▶ _WHAT YOU ARE ASKED TO DO_
Your job is to retype the whole listing exactly.

▶ _DATA BLOCK_
※ ※ ※
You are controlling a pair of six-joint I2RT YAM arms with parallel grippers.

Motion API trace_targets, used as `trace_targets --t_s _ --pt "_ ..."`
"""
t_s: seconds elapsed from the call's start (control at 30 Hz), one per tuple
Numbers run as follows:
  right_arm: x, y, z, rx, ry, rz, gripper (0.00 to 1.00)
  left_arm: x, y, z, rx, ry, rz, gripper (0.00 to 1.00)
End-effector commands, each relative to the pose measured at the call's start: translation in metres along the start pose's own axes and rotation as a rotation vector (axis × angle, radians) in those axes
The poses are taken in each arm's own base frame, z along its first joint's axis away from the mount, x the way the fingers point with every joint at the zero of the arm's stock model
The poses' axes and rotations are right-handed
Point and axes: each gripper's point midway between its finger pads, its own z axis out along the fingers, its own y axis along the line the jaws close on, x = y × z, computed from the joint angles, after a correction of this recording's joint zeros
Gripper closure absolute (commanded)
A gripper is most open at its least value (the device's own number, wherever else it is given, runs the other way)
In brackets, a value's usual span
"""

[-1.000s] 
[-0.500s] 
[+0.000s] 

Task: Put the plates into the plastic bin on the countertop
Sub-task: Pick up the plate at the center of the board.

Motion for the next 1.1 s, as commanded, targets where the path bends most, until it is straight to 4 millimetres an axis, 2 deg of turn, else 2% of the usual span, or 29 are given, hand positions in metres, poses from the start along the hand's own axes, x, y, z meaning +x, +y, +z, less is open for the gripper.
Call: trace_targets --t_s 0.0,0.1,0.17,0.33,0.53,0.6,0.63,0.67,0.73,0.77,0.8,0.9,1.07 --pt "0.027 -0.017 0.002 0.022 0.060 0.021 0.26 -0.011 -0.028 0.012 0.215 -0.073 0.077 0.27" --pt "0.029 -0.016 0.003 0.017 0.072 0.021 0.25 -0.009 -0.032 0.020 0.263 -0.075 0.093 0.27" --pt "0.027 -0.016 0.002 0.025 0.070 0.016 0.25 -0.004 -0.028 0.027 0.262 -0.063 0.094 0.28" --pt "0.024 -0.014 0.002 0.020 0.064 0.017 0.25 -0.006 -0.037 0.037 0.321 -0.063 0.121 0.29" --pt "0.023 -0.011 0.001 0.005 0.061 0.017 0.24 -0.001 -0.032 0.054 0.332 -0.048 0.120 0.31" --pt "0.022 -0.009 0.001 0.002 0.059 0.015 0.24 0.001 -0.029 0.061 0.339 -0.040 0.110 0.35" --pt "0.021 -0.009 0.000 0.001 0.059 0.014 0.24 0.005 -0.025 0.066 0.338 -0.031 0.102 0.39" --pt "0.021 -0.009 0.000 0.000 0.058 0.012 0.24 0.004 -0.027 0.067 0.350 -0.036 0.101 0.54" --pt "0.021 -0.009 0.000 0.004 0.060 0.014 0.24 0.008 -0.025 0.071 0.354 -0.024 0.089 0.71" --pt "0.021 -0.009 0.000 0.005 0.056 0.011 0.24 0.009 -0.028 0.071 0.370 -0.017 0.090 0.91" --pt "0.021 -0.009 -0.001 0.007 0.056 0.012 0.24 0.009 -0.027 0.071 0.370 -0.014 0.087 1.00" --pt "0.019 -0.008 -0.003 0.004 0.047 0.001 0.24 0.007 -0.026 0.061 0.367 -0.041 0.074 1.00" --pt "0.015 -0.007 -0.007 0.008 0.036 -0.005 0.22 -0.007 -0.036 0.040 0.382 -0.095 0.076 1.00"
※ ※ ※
▶ _EXERCISE ANSWER_
You are controlling a pair of six-joint I2RT YAM arms with parallel grippers.

Motion API trace_targets, used as `trace_targets --t_s _ --pt "_ ..."`
"""
t_s: seconds elapsed from the call's start (control at 30 Hz), one per tuple
Numbers run as follows:
  right_arm: x, y, z, rx, ry, rz, gripper (0.00 to 1.00)
  left_arm: x, y, z, rx, ry, rz, gripper (0.00 to 1.00)
End-effector commands, each relative to the pose measured at the call's start: translation in metres along the start pose's own axes and rotation as a rotation vector (axis × angle, radians) in those axes
The poses are taken in each arm's own base frame, z along its first joint's axis away from the mount, x the way the fingers point with every joint at the zero of the arm's stock model
The poses' axes and rotations are right-handed
Point and axes: each gripper's point midway between its finger pads, its own z axis out along the fingers, its own y axis along the line the jaws close on, x = y × z, computed from the joint angles, after a correction of this recording's joint zeros
Gripper closure absolute (commanded)
A gripper is most open at its least value (the device's own number, wherever else it is given, runs the other way)
In brackets, a value's usual span
"""

[-1.000s] 
[-0.500s] 
[+0.000s] 

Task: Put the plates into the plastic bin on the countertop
Sub-task: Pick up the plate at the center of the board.

Motion for the next 1.1 s, as commanded, targets where the path bends most, until it is straight to 4 millimetres an axis, 2 deg of turn, else 2% of the usual span, or 29 are given, hand positions in metres, poses from the start along the hand's own axes, x, y, z meaning +x, +y, +z, less is open for the gripper.
Call: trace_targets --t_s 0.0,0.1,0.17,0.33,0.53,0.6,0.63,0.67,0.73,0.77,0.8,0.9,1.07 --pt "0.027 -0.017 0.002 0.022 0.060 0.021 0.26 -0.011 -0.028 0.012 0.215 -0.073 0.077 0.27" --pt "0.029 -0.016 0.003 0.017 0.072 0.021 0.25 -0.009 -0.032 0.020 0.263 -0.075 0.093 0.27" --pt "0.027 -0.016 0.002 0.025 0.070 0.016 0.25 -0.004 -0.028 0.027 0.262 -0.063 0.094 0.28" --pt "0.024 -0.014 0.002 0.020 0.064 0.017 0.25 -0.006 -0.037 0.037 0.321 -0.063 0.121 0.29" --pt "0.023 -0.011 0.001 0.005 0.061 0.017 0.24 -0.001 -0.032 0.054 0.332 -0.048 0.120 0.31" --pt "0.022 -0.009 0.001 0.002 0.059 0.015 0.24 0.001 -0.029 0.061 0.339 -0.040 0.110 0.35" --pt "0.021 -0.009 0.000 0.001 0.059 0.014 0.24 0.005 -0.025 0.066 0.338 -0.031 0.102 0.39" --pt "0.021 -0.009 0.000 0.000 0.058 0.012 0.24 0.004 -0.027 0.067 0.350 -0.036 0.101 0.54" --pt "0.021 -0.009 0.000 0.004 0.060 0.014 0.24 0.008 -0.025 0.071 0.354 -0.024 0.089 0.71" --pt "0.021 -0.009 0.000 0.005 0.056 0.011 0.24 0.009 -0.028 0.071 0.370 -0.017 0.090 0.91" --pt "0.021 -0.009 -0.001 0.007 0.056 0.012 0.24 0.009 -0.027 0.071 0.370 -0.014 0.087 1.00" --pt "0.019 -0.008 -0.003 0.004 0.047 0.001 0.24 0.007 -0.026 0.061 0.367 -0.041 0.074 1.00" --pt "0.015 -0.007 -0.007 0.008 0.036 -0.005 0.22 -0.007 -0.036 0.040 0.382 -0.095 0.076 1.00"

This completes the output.